The long-term role of the regional press is at risk from the BBC’s planned expansion into local and regional media, the Newspaper Society has warned.

The industry body says plans by the BBC to invest in an expansion of its ‘Where I Live’ websites and in highly localised TV could have a potentially damaging impact on local newspapers.

And in a 63-page submission to the government review of the BBC’s Royal Charter, it has warned the broadcaster to stay off their patch – recommending that additional licence-fee funding for further development of the Where I Live sites or ultra-local TV is denied.

It also says that a proposed large-scale rollout of ultra-local TV/broadband internet to 50-60 cities at this stage of the market’s development should be rejected.

David Newell, director of the Newspaper Society, said: “The BBC is increasingly targeting local and regional audiences. It is using public funding to leverage its scale and to create a network of screen-based local newspapers.

“For the BBC to replicate the print and online content of regional and local newspapers is an unjustified use of licence fee money. It unfairly distorts local media markets to the public detriment.”

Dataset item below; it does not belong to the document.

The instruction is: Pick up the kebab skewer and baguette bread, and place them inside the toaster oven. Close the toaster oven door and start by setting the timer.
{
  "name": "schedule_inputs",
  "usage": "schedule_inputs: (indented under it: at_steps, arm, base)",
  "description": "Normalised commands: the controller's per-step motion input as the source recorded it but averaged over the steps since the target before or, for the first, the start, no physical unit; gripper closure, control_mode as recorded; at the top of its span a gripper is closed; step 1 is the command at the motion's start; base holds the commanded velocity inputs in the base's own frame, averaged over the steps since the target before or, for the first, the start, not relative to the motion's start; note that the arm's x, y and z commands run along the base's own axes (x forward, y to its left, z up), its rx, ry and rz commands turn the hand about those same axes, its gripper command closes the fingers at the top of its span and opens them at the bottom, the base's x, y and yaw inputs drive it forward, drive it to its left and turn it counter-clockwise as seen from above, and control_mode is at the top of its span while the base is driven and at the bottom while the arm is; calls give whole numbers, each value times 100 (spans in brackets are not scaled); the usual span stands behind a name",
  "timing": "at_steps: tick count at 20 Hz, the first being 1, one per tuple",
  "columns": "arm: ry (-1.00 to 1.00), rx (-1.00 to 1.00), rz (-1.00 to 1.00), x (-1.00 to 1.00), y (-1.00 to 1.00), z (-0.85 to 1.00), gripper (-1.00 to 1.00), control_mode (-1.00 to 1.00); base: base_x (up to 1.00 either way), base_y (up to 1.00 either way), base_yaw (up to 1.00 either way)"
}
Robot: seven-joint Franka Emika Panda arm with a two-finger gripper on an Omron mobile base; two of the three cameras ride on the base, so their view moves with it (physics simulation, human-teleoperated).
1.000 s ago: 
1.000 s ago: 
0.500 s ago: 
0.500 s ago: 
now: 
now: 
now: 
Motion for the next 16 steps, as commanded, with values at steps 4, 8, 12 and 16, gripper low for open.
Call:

The report says that far from remedying a case of market failure, such an expansion by the BBC will more likely precipitate one.

It explains that local newspapers are market – rather than product – driven, and says that the migration by local newspapers from the printed page alone to print alongside TV, PC or mobile phone is under threat from the BBC.

It warns that at a stage when local online or TV services are starting to become commercially viable, a large scale BBC rollout could undermine the business case for commercial innovation and distort investment decisions and, in the long term, the BBC could end up being the monopoly provider of local digital media, as innovation, choice and diversity fail to develop.